▸ **What is being asked**
Whenever a line in the data below includes the string "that", copy it out.

▸ **Provided data**
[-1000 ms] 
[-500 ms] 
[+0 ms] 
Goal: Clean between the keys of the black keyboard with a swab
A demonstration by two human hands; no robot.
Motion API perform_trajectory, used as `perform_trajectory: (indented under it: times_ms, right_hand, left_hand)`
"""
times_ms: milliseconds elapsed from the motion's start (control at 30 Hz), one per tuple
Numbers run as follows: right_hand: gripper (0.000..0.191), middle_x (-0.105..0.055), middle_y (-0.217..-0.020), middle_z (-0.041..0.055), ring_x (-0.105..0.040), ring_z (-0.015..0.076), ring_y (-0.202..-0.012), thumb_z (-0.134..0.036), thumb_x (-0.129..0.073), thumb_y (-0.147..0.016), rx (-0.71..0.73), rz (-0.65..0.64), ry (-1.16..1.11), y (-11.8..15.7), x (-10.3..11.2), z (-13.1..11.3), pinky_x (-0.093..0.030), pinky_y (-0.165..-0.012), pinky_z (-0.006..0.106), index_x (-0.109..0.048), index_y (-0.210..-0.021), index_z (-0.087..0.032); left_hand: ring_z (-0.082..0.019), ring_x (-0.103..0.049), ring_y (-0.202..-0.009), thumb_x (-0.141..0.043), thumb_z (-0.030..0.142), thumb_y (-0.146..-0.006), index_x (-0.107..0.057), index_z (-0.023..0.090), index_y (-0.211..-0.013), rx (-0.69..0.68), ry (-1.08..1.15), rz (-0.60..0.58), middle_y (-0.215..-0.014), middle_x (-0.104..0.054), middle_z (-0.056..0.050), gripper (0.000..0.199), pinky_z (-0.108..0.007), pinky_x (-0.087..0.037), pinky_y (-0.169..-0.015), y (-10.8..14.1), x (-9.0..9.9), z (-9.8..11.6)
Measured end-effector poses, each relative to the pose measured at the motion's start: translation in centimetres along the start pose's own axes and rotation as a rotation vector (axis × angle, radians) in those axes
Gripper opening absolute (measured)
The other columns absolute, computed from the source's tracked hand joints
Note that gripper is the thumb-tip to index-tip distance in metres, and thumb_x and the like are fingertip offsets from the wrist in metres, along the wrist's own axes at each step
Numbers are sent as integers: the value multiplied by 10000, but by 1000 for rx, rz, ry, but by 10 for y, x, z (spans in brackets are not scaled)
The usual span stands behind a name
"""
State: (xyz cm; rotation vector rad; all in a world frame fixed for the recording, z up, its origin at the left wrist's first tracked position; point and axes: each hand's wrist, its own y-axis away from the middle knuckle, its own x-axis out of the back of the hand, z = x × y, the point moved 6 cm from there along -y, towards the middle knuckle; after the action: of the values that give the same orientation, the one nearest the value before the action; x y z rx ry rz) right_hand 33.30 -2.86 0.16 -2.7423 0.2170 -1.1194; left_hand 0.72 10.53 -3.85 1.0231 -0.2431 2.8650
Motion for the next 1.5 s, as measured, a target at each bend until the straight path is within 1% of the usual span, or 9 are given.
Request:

▸ **Your response**
Note that gripper is the thumb-tip to index-tip distance in metres, and thumb_x and the like are fingertip offsets from the wrist in metres, along the wrist's own axes at each step
State: (xyz cm; rotation vector rad; all in a world frame fixed for the recording, z up, its origin at the left wrist's first tracked position; point and axes: each hand's wrist, its own y-axis away from the middle knuckle, its own x-axis out of the back of the hand, z = x × y, the point moved 6 cm from there along -y, towards the middle knuckle; after the action: of the values that give the same orientation, the one nearest the value before the action; x y z rx ry rz) right_hand 33.30 -2.86 0.16 -2.7423 0.2170 -1.1194; left_hand 0.72 10.53 -3.85 1.0231 -0.2431 2.8650

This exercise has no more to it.